Graduation Year

2005

Document Type

Thesis

Degree

M.S.

Degree Granting Department

Physics

Major Professor

George S. Nolas, Ph.D.

Keywords

Thermoelectric, Clathrate, Si-ge alloy, Transport measurements, Seebeck coefficient

Abstract

Thermoelectric phenomena couple thermal and electric currents, allowing for solid-state conversion of heat into electricity. For decades Radioisotope Thermoelectric Generators have supplied power to NASA satellites and deep space probes. A more accessible application to consumers is the automotive industry̕s aspiration to incorporate thermoelectrics into active waste heat recovery systems. Higher power demands require these new thermoelectric devices to operate at higher temperatures and higher efficiencies, justifying new materials research. Recently, clathrates have gained interest for thermoelectric applications due to the unique properties they possess.These properties are directly related to their crystal structure. Therefore, clathrates are not only of interest from the standpoint of potential thermoelectric applications but are also of scientific interest as they presents an opportunity to investigate fundamental properties of group-IV elements in novel crystal structures.

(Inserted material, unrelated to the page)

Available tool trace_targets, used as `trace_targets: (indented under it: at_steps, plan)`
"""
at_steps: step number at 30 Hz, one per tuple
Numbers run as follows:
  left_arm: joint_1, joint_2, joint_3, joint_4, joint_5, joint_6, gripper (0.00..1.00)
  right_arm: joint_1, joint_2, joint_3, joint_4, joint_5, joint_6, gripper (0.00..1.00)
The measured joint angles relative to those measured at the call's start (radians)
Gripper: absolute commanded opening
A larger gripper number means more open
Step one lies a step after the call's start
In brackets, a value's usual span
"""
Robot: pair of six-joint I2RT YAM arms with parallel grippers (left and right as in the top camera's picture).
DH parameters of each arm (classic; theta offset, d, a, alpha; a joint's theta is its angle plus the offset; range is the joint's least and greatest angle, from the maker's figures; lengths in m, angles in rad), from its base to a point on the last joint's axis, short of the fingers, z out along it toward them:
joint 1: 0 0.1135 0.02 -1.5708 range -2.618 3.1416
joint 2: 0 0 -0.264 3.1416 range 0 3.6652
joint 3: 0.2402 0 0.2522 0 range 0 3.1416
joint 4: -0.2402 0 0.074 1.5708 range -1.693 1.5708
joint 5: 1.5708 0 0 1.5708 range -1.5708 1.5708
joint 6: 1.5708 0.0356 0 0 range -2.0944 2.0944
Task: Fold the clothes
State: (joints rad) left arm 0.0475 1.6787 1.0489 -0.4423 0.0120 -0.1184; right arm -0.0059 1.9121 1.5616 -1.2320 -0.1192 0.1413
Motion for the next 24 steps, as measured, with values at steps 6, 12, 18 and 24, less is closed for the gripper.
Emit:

Clathrates are a class of novel open-structured materials in which molecules or atoms of one species are completely enclosed within a framework comprised of another species. This work presents a systematic investigation of the electrical properties of type I clathrate alloys, specifically Si-Ge alloys, for the first time. A series of Ba8Ga16-ySixGe30-x+y clathrates with varying Si content were synthesized and their structural and transport properties were studied. Two additional series of type I clathrates were also synthesized and characterized and their properties compared to those of the Si-Ge alloys in order to develop an understanding of their structure-property relationships. The increasing Si content correlates to a dramatic increase in Seebeck coefficient even as the resistivity decreases, suggesting the complex interaction between the Ba and the Si substitution within the Ga16Ge30 framework significantly modifies the band structure.